Next Article in Journal
A Review of Fibraurea tinctoria and Its Component, Berberine, as an Antidiabetic and Antioxidant
Previous Article in Journal
Unveiling the Efficacy of Sesquiterpenes from Marine Sponge Dactylospongia elegans in Inhibiting Dihydrofolate Reductase Using Docking and Molecular Dynamic Studies
Previous Article in Special Issue
Lectin-Based Affinity Enrichment and Characterization of N-Glycoproteins from Human Tear Film by Mass Spectrometry
 
 
Article
Peer-Review Record

Glycoproteomic Analysis of Urinary Extracellular Vesicles for Biomarkers of Hepatocellular Carcinoma

Molecules 2023, 28(3), 1293; https://doi.org/10.3390/molecules28031293
by Dejun Li 1,2, Shengnan Jia 3,*, Shuyue Wang 1 and Lianghai Hu 1,*
Reviewer 1:
Reviewer 2:
Molecules 2023, 28(3), 1293; https://doi.org/10.3390/molecules28031293
Submission received: 26 December 2022 / Revised: 21 January 2023 / Accepted: 24 January 2023 / Published: 29 January 2023
(This article belongs to the Special Issue Frontiers in Mass Spectrometry Based Glycomics and Glycoproteomics)

Round 1

Reviewer 1 Report

The manuscript by Li et al presents a thorough analysis of the glycoproteomes of extracellular vesicles (EV) in urine samples from HCC vs. normal patients.

 

The work is potentially impactful because liquid biopsy methods for HCC detection remain limited. The authors propose several new potential biomarkers based on differentially expressed glycoproteins in cancer vs. noncancer patients, including L3GP3 vs. ASPP2 that are upregulated vs. downregulated, respectively, in cancer patients.

 

The analysis is interesting because not only proteins but also glycan signatures were analyzed.

 

However, the work requires several points of clarification and validation to determine new biomarkers.

 

1. A key point of clarification is how robust the analysis is between patients. The Methods only say that “samples were pooled.” How was pooling determined? As an example, were all 21 HCC samples pooled and analyzed together, or were individual patient samples analyzed in each LC-MS/MS run? If the latter, were hits called that were observed in only 1 sample, or was there a requirement for peptides/glycopeptides to be observed in >2 samples. There is no mention of sample sizes in the paper other than 21 and 7 potentially pooled samples.

 

Key points: in Method section 4.1 and 4.2, Please describe how the samples were pooled. Were all 7 NC samples pooled, or all 21 HCC samples pooled? This information is critical to determine variability between individual patients or “average” EV compositions in noncancer vs.
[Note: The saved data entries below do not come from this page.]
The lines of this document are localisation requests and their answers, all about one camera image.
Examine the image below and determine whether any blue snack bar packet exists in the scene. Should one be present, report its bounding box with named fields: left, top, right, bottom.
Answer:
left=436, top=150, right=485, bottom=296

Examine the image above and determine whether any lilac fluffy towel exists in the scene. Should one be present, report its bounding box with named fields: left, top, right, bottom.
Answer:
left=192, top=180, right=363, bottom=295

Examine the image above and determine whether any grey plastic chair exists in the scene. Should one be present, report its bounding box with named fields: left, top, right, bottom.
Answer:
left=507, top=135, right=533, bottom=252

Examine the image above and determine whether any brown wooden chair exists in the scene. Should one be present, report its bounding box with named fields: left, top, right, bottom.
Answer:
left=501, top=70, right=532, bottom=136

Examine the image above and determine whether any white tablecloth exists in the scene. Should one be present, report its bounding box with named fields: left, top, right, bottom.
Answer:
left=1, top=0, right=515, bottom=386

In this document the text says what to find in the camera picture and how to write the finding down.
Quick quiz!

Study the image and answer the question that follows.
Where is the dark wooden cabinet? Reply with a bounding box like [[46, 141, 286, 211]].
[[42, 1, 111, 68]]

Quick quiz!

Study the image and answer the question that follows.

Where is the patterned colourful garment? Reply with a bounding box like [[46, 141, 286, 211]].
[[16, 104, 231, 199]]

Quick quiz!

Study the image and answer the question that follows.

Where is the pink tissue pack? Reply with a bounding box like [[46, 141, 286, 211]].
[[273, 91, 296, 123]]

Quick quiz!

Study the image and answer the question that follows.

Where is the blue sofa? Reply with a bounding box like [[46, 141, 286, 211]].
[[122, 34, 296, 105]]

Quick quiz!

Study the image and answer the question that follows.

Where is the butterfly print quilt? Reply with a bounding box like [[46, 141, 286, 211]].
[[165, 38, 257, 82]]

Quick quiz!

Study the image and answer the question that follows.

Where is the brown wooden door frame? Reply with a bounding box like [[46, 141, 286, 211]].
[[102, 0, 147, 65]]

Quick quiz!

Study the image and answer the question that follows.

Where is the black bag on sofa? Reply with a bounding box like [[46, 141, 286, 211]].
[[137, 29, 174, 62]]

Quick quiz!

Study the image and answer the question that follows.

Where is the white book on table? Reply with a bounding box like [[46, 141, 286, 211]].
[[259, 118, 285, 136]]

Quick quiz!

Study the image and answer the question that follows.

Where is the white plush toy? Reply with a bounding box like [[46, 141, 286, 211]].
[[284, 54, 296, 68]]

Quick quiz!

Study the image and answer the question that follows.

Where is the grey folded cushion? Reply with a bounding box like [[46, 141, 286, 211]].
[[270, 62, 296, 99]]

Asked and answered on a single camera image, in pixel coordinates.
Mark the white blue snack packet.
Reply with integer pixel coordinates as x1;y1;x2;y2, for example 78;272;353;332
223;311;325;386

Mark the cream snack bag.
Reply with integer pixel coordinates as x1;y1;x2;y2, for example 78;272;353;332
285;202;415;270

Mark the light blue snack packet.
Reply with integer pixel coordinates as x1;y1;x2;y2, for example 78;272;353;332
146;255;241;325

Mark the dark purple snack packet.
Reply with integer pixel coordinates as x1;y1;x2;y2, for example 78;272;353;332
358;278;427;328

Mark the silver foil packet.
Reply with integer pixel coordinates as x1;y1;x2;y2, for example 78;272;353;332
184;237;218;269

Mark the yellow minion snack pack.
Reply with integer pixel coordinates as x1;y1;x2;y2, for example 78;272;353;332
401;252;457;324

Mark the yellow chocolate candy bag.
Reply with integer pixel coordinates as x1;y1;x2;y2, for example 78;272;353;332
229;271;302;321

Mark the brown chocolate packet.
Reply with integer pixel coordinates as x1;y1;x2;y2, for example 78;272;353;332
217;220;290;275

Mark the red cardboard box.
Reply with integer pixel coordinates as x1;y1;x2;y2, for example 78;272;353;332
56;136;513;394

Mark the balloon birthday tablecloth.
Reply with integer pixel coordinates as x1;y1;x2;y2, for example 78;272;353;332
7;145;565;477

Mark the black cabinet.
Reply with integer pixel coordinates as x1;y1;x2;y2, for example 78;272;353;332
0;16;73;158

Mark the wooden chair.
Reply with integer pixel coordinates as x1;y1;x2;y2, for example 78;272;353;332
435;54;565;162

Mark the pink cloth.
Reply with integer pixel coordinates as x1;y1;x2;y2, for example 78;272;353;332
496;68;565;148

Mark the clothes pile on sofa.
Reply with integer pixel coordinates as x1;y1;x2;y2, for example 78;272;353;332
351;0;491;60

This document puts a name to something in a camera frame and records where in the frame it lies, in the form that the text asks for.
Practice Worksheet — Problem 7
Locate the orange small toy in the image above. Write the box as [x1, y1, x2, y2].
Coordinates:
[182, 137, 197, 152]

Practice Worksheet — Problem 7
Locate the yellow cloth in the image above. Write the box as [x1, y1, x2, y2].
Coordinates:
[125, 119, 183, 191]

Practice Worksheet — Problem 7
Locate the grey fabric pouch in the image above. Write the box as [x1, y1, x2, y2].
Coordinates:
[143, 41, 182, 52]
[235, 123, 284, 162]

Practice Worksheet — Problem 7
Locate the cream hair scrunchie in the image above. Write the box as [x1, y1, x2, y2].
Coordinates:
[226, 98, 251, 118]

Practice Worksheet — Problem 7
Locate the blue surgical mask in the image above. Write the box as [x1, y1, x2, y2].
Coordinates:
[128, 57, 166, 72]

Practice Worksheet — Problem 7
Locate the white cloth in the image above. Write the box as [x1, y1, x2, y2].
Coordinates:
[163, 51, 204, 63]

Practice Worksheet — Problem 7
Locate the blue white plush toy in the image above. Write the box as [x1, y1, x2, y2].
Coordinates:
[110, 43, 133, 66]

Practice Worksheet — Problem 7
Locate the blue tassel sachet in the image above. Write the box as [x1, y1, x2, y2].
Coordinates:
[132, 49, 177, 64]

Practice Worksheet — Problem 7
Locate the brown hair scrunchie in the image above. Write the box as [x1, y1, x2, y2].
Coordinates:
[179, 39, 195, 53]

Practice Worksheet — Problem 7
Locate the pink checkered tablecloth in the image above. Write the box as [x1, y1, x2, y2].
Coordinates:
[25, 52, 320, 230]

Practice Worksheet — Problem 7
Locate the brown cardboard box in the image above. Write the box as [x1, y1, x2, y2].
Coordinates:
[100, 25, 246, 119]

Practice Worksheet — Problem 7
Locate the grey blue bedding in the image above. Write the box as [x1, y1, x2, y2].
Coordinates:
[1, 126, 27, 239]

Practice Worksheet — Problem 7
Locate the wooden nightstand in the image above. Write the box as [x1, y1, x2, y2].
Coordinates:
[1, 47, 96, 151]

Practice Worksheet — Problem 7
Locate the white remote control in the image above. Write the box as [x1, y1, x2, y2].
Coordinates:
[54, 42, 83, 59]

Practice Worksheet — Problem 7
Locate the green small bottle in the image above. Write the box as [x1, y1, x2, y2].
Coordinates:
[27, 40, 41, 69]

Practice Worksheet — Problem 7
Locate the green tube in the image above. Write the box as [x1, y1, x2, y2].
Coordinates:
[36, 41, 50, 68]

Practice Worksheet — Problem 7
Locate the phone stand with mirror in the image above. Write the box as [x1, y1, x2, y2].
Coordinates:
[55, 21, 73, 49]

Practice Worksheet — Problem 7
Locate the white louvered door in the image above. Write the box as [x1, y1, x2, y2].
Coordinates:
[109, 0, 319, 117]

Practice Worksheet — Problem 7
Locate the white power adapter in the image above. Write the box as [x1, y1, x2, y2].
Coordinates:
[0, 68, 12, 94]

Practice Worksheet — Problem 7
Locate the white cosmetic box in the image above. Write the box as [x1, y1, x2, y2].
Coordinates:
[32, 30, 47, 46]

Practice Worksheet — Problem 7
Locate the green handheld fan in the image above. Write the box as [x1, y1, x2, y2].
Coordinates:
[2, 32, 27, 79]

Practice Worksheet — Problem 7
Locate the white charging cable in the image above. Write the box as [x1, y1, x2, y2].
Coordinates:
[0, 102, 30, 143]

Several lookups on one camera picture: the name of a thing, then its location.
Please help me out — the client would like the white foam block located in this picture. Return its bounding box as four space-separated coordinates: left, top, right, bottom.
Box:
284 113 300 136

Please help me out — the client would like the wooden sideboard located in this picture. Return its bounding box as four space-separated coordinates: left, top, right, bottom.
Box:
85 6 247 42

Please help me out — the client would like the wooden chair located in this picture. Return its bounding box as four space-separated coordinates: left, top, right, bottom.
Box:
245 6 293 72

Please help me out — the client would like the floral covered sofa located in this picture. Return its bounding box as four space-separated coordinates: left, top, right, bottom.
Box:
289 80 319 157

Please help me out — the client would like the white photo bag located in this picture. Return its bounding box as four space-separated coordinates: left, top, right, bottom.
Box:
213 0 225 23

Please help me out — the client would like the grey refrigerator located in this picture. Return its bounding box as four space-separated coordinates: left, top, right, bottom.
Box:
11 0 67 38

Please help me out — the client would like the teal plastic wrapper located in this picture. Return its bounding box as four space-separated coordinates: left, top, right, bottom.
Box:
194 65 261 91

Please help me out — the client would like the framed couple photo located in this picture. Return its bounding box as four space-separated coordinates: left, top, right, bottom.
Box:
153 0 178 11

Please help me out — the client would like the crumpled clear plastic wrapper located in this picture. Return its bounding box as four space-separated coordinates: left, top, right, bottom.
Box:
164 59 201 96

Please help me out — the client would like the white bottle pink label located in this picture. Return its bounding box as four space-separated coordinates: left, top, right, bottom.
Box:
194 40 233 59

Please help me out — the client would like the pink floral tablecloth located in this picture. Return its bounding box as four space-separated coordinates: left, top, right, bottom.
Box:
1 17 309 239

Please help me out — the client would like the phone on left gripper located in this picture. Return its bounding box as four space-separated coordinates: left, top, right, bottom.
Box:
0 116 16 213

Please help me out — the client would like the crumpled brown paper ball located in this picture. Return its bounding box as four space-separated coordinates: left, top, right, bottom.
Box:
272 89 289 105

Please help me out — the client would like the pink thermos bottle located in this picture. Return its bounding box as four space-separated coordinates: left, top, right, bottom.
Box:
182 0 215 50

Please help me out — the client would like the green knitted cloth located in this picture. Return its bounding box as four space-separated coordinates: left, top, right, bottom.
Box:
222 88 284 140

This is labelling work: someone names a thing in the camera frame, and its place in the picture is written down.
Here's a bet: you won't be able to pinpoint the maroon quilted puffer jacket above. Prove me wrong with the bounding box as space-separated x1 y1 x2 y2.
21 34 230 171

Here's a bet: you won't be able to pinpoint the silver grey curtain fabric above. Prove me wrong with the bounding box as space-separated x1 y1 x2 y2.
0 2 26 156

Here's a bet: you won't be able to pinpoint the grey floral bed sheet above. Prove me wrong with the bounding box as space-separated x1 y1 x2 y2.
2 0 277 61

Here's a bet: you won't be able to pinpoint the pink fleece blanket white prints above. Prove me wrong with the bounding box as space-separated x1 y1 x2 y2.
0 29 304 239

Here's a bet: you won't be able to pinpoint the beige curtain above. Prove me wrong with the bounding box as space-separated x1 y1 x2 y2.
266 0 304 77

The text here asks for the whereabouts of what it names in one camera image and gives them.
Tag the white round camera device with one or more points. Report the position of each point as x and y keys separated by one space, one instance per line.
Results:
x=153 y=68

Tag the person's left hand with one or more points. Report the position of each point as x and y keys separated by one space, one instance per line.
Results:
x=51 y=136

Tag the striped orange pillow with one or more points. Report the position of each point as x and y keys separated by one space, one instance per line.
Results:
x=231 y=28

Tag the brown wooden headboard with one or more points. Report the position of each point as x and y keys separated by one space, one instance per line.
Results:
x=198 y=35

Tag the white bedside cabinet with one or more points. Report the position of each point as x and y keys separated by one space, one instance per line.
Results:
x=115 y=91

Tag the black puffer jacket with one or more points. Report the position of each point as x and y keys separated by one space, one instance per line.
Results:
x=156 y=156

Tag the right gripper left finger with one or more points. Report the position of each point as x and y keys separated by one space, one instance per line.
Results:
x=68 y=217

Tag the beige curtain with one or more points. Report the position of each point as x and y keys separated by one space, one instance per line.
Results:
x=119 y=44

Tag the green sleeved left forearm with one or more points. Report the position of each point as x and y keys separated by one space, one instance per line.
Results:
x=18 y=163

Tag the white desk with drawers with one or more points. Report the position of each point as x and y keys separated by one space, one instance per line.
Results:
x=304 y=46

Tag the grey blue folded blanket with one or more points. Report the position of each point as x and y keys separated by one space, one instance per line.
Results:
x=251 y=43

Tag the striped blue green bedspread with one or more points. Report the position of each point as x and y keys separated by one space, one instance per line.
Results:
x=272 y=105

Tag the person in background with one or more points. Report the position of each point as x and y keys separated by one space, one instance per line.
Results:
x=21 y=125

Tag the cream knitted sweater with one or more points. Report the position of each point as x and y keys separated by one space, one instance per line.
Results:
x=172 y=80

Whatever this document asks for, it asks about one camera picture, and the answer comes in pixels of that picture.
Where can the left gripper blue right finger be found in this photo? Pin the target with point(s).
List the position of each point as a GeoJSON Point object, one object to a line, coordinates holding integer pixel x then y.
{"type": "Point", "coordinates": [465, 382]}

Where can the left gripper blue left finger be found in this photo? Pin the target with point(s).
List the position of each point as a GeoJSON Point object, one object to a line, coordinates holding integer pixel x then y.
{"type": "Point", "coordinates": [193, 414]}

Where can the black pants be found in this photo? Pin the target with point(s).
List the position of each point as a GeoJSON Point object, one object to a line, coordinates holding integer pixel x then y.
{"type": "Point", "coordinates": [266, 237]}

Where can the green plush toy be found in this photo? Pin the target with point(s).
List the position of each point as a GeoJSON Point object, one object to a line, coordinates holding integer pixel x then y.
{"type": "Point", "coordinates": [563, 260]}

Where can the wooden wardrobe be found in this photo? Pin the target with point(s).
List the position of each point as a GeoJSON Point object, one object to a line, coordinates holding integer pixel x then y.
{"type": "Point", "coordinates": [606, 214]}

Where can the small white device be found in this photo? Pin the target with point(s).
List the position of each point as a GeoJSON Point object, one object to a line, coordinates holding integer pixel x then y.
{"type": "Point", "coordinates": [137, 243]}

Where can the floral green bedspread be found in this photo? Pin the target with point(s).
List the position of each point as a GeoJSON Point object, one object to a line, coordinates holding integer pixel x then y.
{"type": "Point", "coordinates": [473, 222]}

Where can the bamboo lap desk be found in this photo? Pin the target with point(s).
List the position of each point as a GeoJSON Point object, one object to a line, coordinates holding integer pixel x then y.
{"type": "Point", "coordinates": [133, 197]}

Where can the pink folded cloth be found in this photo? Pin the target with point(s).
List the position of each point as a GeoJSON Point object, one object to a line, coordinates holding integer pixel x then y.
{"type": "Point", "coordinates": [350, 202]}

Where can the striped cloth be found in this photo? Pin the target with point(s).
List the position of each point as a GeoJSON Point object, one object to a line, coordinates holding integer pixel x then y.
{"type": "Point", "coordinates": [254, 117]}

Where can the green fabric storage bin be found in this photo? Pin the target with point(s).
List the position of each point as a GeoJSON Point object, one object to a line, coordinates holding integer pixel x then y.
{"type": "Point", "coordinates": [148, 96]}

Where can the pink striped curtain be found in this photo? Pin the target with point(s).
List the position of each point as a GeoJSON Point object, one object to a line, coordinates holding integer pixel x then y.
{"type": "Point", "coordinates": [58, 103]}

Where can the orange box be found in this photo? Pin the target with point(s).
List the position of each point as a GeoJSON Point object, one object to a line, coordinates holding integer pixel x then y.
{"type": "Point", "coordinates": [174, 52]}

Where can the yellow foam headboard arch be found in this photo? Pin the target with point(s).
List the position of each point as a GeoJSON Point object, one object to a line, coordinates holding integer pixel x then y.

HCC. Figure S1 makes it look like 3 samples were compared, but there are no notes about how the comparison was performed.

 

Figure S1a: The numbers doesn’t seem to add up between a and d. Where did the total number of NC samples come from? Figure S1b: What does the term “needles” refer to when comparing overlap in the Venn diagram? Does that refer to 3 injections from the same vial, or 3 separate pools of EV samples per HCC / NC condition?

 

 

2. The main purpose of the paper is to suggest new biomarkers. Two major examples are presented with differential expression of 40-fold. For new biomarkers to be suggested based on glycan signatures and proteins, a lectin stain of the aberrant glycans in HCC vs. NC extracellular vesicle samples and/or Western blot of these proteins must be shown to confirm findings. If the results are as robust as the quantitative analysis suggests, either result would confirm the data discussed in the current manuscript. One example diagnostic protein will suffice as proof-of-concept.

 

 

3. Very little discussion is made about the overall set of differentially expressed glycoproteins. Section 2.5 runs a protein-protein interaction analysis with STRING, but I am not convinced that this is a useful analysis. What is the hypothesis for protein-protein interactions in the dataset? Also, were all DEGPs analyzed, or were just the upregulated vs. just the downregulated DEGPs analyzed? I would imagine a separate STRING analysis for up- vs. down-regulated glycoproteins would be better than all DEGPs. In any case, the meaning of the PPI analysis is not clear. Especially because the key up vs. downregulated proteins LG3BP and ASPP2 are NOT in the STRING plot, further questioning the utility of this analysis.

 

The GO analysis of the DEGPs in Figure S6 is useful, and in my opinion should replace Figure S7 alongside a larger discussion of the potential meanings of the results. Section 2.5 can be expanded to incorporate a more thorough analysis of the data that was collected.

 

 

4. If N-glycans are affected, O-glycans will be too. Was any analysis of O-glycoproteins performed? If so or if not, please explain further.

 

 

Minor notes:

 

Abstract: Please define all acronyms in the abstract.

 

Overall writing: The grammar needs to be verified with a spell-check system because approximately 15% of the words run together without spaces. There are far too many errors to correct by hand. Other than this issue the paper is well-written and clearly described.

 

Figure 2: Write “Top 100 EV proteins” as a better label for the right-hand side of panel 2b (and in the caption)- otherwise it was unclear which top 100 proteins are compared against.

 

Table 1: What proteins are these peptides derived from? Please add a column with Protein ID/Name. Also add the key proteins you are comparing, such as ASPP2 and LG3BP.

 

Figure 7: In the caption, indicate which DEGPs were compared. All up- and down-regulated? As suggested above, separate STRING analyses for up vs. down would be more helpful. I also suggested highlighting the key proteins you observed as potential biomarkers for clarity.

 

 

If these points are addressed, I support publishing in Molecules. The study is interesting and the data is potentially useful. Validation from at least one differential blot/lectin stain of a potential HCC biomarker would greatly improve the impact of the work, as will further discussion of the meaning of the dataset as a whole. I look forward to the revision.

Author Response

Please see the attachment.

Author Response File: Author Response.pdf

Reviewer 2 Report

Comments to the Author

The manuscript entitled “Glycoproteomic Analysis of Urinary Extracellular Vesicles for Biomarkers of Hepatocellular Carcinoma” has been reviewed. The manuscript is organized and well written. Obviously, a lot of careful work has gone into this project. In this study, the authors found the glycoproteins LG3BP, PIGR and KNG1 are upregulated in HCC-derived EVs, while 25 ASPP2 is downregulated. The results may apply to find HCC patients from urinary EVs.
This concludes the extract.